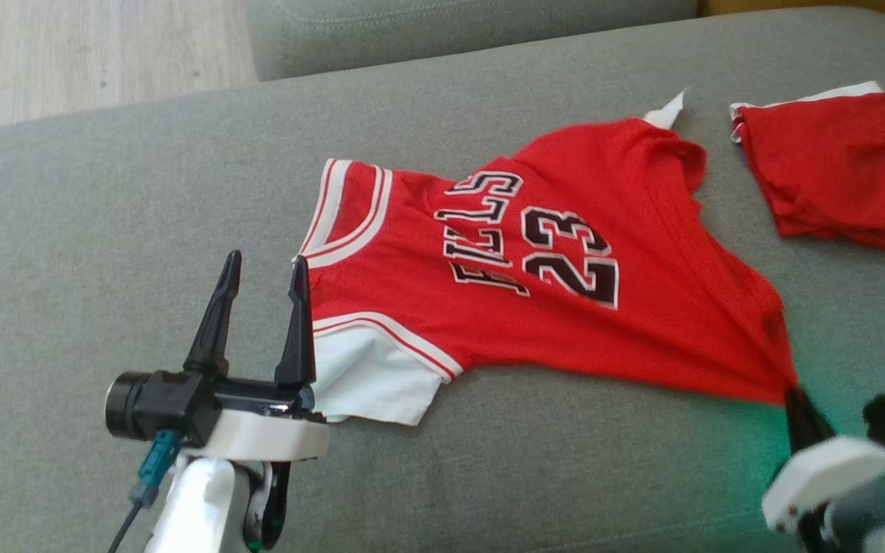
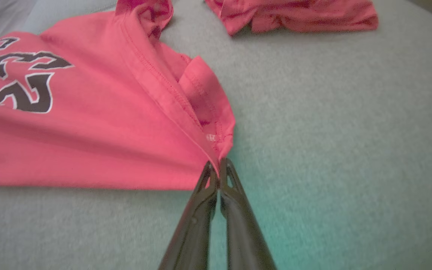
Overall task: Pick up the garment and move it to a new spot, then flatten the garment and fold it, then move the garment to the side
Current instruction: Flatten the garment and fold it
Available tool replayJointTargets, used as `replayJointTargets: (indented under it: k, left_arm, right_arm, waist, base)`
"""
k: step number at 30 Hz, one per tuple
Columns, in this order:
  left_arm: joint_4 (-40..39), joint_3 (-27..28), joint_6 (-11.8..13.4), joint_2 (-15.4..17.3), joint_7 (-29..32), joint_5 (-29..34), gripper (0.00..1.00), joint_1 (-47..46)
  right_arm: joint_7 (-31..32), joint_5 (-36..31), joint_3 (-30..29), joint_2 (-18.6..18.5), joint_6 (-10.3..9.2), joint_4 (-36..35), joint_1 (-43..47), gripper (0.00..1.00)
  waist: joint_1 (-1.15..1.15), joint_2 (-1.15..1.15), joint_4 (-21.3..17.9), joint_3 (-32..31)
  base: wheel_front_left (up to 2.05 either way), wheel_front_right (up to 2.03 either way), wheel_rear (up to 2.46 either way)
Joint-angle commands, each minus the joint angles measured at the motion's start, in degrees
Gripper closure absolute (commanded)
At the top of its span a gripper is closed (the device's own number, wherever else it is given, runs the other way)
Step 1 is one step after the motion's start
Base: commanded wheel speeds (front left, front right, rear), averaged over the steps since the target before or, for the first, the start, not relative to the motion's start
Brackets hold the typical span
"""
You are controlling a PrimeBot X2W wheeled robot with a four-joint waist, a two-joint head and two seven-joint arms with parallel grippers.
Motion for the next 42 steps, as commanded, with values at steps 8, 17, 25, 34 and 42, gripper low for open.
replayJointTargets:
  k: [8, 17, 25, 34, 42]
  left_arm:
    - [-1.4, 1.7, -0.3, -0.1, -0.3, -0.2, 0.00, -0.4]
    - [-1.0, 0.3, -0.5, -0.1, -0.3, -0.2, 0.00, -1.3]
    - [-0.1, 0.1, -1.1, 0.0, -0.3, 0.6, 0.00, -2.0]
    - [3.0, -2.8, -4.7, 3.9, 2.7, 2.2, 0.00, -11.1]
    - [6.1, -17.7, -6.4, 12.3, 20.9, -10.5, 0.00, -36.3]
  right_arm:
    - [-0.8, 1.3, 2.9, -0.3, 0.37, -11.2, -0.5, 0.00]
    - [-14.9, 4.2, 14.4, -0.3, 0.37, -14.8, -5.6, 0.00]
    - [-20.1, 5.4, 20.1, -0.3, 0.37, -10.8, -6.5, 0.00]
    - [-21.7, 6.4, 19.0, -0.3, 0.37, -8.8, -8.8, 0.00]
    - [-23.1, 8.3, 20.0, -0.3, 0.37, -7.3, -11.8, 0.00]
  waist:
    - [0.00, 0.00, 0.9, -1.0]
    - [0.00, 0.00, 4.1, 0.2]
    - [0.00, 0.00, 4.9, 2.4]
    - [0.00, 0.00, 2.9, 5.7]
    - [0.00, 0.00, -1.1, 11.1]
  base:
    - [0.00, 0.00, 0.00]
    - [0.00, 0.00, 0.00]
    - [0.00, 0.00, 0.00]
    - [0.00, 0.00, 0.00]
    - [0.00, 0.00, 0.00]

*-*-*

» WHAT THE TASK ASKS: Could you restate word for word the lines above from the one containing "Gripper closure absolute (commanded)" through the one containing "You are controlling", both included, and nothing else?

» PROBLEM SOLUTION:
Gripper closure absolute (commanded)
At the top of its span a gripper is closed (the device's own number, wherever else it is given, runs the other way)
Step 1 is one step after the motion's start
Base: commanded wheel speeds (front left, front right, rear), averaged over the steps since the target before or, for the first, the start, not relative to the motion's start
Brackets hold the typical span
"""
You are controlling a PrimeBot X2W wheeled robot with a four-joint waist, a two-joint head and two seven-joint arms with parallel grippers.

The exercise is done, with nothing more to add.